For a site theme, I started with the bootstrap2 theme from Pelican Themes. I then updated the version of the Bootstrap framework and the Font Awesome icon set, tweaked the CSS, fixed some bugs, tweaked the CSS some more, and finally chose to stop personally bikeshedding and move forward. I think it's pretty clear that I'm no web designer. There's still some annoying behaviour from the responsive design on mobile phones that I haven't been able to fix.

Most of my open source projects are hosted on Github, including this blog. Using a version control system allows me to crate branches for drafts I'm still working on. I also get to use my preferred text editor. While hosting on Github allows me to use Travis for continuous integration. Github also has excellent web based editing, so I can create and work on articles even if I don't have my laptop.

To publish, I'm using Travis for continuous deployment to Heroku. Travis makes continuous Heroku deployment reasonably simple. The most difficult part of getting this working was realising I needed to explicitly set the deploy strategy to use Git. Travis will default to using the Anvil deploy strategy, which does not work with my buildpack. I ended up forking the Pelican buildpack as the content directory wasn't being set correctly. This caused pages to fail to be built.

Heroku is very generous to offer each Heroku app enough credits to run a single web dynamo for free. This is easily enough to meet the tiny demand of this static site.
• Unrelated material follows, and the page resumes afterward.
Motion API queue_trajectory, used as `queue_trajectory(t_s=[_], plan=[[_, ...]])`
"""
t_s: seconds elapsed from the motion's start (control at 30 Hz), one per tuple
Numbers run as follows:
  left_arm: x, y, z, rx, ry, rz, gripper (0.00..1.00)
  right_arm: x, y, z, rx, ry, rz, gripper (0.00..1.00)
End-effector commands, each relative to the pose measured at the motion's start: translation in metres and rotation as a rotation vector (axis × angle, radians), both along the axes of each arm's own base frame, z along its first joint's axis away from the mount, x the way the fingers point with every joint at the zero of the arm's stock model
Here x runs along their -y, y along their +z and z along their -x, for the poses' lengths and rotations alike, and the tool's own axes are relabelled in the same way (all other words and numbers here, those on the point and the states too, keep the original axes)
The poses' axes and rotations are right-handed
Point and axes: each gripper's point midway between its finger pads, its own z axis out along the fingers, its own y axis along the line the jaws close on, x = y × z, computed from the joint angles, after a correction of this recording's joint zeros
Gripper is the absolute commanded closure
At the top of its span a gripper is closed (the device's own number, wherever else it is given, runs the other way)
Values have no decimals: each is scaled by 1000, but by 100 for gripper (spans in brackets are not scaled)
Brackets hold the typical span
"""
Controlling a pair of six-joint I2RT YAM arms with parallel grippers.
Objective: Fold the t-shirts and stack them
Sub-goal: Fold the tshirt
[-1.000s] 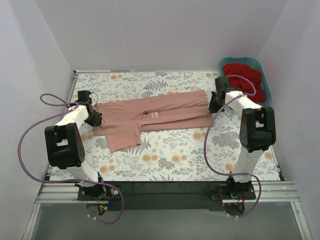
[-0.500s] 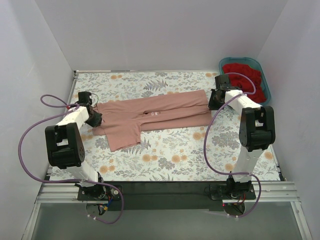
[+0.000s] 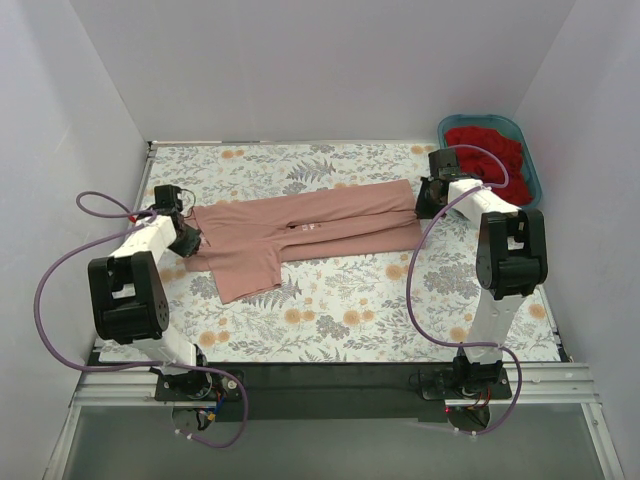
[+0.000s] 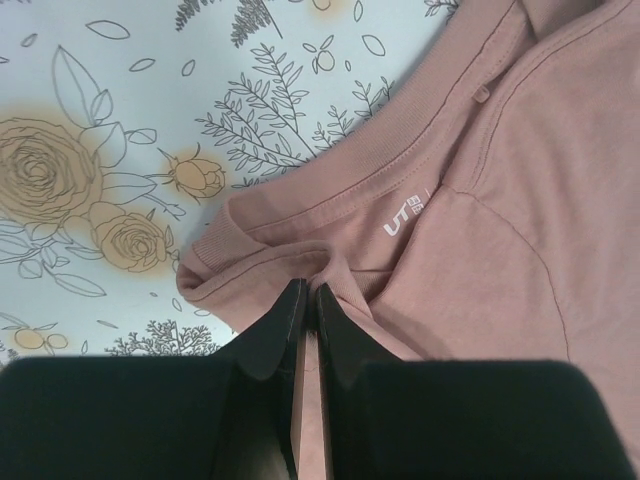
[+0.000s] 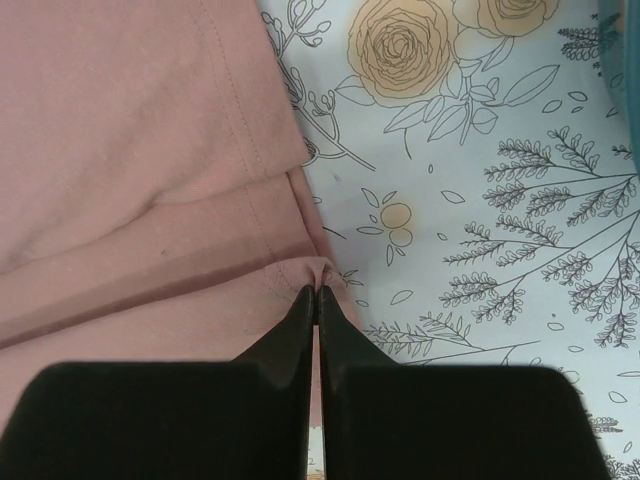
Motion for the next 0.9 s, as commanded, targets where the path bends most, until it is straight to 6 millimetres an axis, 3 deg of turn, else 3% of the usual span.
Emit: queue_trajectory(t_s=[0.0,0.17,0.43,0.5,0.6,0.63,0.67,0.7,0.87], plan=[[-22,24,7,34,67,-91,100,4,20,-23,89,-9,7,99],[-28,25,16,15,81,-116,100,2,17,-27,88,1,1,99],[-24,6,18,-14,74,-83,99,-7,5,-29,70,34,-37,98],[-21,4,16,-12,66,-71,93,-11,4,-30,67,48,-50,95],[-19,9,11,14,46,-62,78,-14,8,-33,78,65,-61,82],[-19,14,9,26,42,-66,74,-15,14,-34,92,73,-59,71],[-20,23,5,50,38,-72,69,-16,18,-34,102,78,-58,67],[-21,29,5,61,31,-79,56,-16,27,-35,122,82,-58,58],[-21,64,6,130,-1,-107,32,-31,60,-24,183,127,-86,40]])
Admittedly, Heroku applications running on their free tier will enter a sleep state after an hour of inactivity, the few seconds delay to wake from a sleep state doesn't greatly concern me at the moment.

One feature of Tumblr that I really liked was the ability to post to Twitter when I publish a new article. To meet this requirement, I created a recipe using IFTTT that does the same. It polls the site's news feed for new items, posting the title and link to my Twitter account.

To acknowledge the projects and companies that have enabled this blog, I have created a Powered By section in the side bar of this site, which will remain for the foreseeable future. Thank you Python, Pelican, Bootstrap, Font Awesome, Travis, Heroku and IFTTT. This has been fun.